Problem:
Lines holding the string "that" are the ones to copy; find them all in the data.

---- Extracted data

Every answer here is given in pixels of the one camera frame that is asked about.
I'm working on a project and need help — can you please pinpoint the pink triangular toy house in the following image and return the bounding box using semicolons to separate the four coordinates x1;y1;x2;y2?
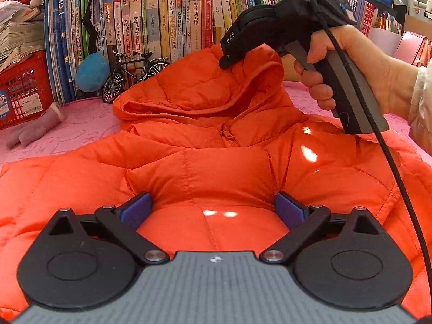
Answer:
393;31;432;66

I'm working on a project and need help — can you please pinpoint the black model bicycle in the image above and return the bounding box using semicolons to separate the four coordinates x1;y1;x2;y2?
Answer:
101;45;171;104

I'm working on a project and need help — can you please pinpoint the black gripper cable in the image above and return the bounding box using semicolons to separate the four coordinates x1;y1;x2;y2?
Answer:
312;0;432;311

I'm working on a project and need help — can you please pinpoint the orange puffer jacket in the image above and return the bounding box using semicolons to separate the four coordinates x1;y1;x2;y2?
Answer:
0;44;432;321

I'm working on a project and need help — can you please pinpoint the cardboard box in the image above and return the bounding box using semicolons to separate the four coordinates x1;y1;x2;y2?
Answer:
403;13;432;39

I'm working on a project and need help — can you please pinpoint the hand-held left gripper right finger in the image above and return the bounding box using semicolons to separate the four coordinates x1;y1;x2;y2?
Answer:
260;192;385;264

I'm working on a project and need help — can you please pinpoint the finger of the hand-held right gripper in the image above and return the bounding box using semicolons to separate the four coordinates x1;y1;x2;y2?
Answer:
219;45;257;70

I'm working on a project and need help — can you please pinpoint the black strap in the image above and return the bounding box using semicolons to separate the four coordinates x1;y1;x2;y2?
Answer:
82;0;105;55

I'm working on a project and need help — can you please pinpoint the blue plush ball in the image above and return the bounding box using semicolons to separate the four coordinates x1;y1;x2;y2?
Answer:
75;52;110;92

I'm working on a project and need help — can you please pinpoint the row of books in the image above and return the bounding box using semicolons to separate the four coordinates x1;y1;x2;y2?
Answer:
44;0;406;103

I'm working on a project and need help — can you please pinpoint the person's right forearm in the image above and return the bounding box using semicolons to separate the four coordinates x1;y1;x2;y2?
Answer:
407;66;432;157

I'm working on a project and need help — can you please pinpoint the large red plastic basket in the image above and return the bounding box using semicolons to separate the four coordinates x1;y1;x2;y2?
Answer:
0;50;55;130

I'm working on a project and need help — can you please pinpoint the person's right hand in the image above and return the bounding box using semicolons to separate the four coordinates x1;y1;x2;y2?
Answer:
293;24;419;125

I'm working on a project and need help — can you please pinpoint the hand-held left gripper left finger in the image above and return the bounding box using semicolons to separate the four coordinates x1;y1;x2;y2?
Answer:
44;192;169;265

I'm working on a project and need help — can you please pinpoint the stack of paper booklets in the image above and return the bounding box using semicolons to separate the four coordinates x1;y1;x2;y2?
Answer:
0;0;46;71

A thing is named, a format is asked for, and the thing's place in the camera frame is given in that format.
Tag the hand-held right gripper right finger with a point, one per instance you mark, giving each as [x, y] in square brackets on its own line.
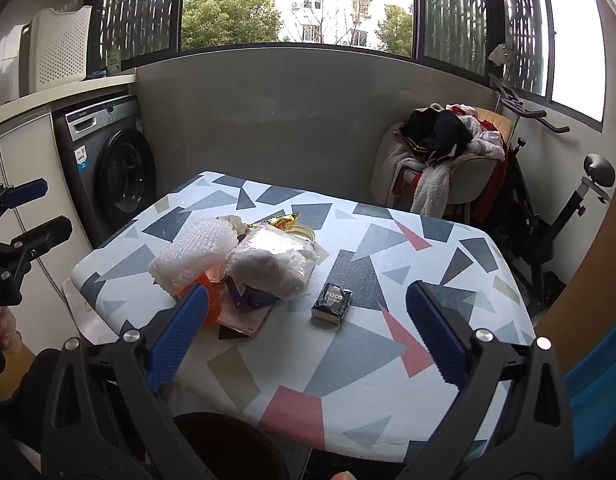
[435, 332]

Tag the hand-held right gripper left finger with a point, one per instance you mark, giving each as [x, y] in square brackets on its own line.
[180, 332]

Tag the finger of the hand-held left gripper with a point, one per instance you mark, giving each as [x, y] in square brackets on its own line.
[40, 235]
[23, 193]

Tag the orange plastic wrapper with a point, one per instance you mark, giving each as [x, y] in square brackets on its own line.
[215, 282]

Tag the pink clear plastic tray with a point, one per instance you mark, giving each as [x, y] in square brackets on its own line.
[248, 322]

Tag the bubble wrap sheet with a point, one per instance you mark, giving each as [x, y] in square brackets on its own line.
[193, 255]

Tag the blue printed carton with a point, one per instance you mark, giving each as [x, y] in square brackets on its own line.
[253, 297]

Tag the small black packet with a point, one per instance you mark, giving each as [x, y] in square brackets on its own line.
[332, 302]

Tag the clear bag with white filling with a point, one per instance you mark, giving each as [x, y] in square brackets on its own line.
[268, 265]

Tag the dark brown trash bin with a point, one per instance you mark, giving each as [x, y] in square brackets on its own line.
[228, 445]

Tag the gold foil wrapper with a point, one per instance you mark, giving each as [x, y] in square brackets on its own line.
[283, 220]

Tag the person's left hand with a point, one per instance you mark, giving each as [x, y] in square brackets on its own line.
[7, 330]

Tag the grey washing machine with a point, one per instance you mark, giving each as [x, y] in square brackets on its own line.
[123, 180]

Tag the person's leg in dark pants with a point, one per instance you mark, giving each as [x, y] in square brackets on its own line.
[30, 385]

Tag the geometric patterned table cover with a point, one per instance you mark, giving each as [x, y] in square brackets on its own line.
[338, 360]

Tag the white perforated laundry basket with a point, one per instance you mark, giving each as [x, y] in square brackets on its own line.
[58, 50]

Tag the white fleece garment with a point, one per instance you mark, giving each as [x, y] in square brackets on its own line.
[427, 180]

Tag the red garment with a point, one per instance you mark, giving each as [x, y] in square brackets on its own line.
[490, 190]

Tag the beige chair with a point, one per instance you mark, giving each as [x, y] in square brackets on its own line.
[470, 175]

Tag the small bottle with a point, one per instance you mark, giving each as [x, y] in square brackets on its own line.
[113, 57]

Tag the black exercise bike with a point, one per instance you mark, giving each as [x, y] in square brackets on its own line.
[532, 200]

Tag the wooden door panel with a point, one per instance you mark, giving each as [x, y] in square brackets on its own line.
[587, 270]

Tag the blue plastic object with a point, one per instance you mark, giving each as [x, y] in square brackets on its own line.
[595, 400]

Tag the black garment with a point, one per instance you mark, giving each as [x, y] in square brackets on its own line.
[437, 132]

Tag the pink fuzzy garment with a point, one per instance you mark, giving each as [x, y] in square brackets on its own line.
[482, 137]

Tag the perforated window panel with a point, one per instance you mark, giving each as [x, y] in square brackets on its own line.
[522, 25]
[138, 5]
[455, 10]

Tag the large green tree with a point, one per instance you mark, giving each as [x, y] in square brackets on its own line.
[228, 22]

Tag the small green tree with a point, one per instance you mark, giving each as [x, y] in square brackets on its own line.
[395, 30]

--------

Output of the exercise:
Every answer here is given in pixels of the one camera frame that is asked about.
A thing is named, a format is asked for, and the thing's place in the camera frame is given in that format.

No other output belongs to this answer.